PROBLEM TO SOLVE -
Although the listing below holds pictures, reproduce only its lines from the one containing "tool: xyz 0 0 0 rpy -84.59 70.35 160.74" through the last, exactly and without them.

MATERIAL PROVIDED -

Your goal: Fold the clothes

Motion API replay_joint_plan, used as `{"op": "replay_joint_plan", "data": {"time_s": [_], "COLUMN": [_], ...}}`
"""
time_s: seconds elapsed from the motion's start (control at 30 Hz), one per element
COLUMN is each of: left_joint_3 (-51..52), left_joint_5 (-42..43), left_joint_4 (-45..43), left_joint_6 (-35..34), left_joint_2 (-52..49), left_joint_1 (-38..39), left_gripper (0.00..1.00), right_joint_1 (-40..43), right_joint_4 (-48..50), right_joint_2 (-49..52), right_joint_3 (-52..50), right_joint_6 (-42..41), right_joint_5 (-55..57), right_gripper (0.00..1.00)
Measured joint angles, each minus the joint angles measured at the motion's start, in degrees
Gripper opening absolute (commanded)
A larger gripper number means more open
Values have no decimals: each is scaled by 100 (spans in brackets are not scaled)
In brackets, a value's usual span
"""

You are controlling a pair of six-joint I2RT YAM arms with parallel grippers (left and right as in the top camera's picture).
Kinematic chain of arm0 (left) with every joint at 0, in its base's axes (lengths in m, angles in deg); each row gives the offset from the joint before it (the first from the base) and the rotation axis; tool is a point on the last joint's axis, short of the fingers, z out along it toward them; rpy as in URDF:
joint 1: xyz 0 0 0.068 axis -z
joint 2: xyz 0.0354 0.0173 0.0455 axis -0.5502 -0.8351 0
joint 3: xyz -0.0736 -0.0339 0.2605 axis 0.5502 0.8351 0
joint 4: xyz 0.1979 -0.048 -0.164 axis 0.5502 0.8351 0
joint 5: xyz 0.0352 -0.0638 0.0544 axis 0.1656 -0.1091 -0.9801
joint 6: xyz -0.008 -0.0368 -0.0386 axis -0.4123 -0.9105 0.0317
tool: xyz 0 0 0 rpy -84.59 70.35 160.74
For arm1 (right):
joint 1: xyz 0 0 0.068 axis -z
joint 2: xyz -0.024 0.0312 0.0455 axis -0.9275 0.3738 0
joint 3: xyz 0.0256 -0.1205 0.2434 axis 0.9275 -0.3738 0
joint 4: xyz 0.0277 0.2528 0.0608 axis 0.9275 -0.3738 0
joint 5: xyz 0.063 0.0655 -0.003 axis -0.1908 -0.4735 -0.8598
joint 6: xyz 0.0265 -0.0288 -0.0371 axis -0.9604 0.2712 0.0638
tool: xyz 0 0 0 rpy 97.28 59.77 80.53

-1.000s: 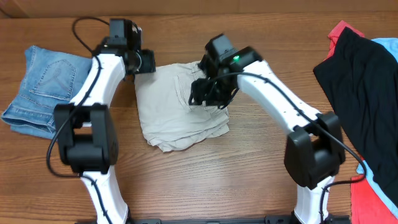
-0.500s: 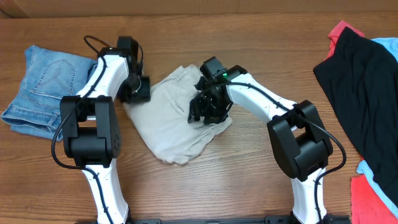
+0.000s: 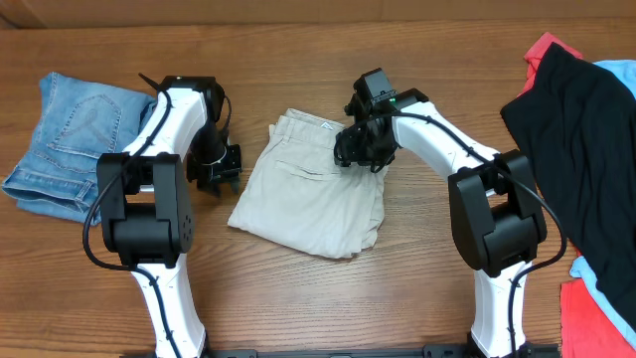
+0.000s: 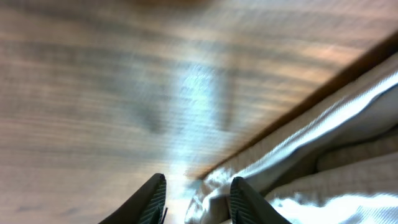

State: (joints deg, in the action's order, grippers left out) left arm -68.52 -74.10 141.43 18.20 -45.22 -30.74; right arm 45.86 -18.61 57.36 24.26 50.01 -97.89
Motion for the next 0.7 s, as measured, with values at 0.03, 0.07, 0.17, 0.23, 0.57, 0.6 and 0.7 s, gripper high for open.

RESPONSE -
tool: xyz 0 0 0 rpy -84.59 70.35 160.74
For arm1 (right):
joint 1: xyz 0 0 0.068 axis -z
joint 2: xyz -0.024 0.0312 0.0455 axis -0.9275 0.3738 0
joint 3: xyz 0.0256 -0.1205 0.2434 axis 0.9275 -0.3738 0
joint 4: xyz 0.0277 0.2528 0.0608 axis 0.9275 -0.3738 0
joint 5: xyz 0.063 0.0655 -0.003 axis -0.1908 -0.4735 -0.8598
joint 6: xyz 0.0265 -0.0288 -0.0371 axis -0.9604 0.2712 0.0638
tool: xyz 0 0 0 rpy 97.28 59.77 80.53

-1.000s: 
-0.500s: 
+0.000s: 
+0.000s: 

State: (joints deg, in the action's order, grippers left out) left arm -68.52 -74.10 141.43 18.20 -45.22 -30.74; right arm 45.86 -18.61 57.36 24.26 50.01 -97.89
Motion for the next 0.7 s, as measured, with values at 0.03, 0.07, 0.17, 0.23, 0.57, 0.6 and 0.7 s, gripper high for open.

With this, the exercise is finished.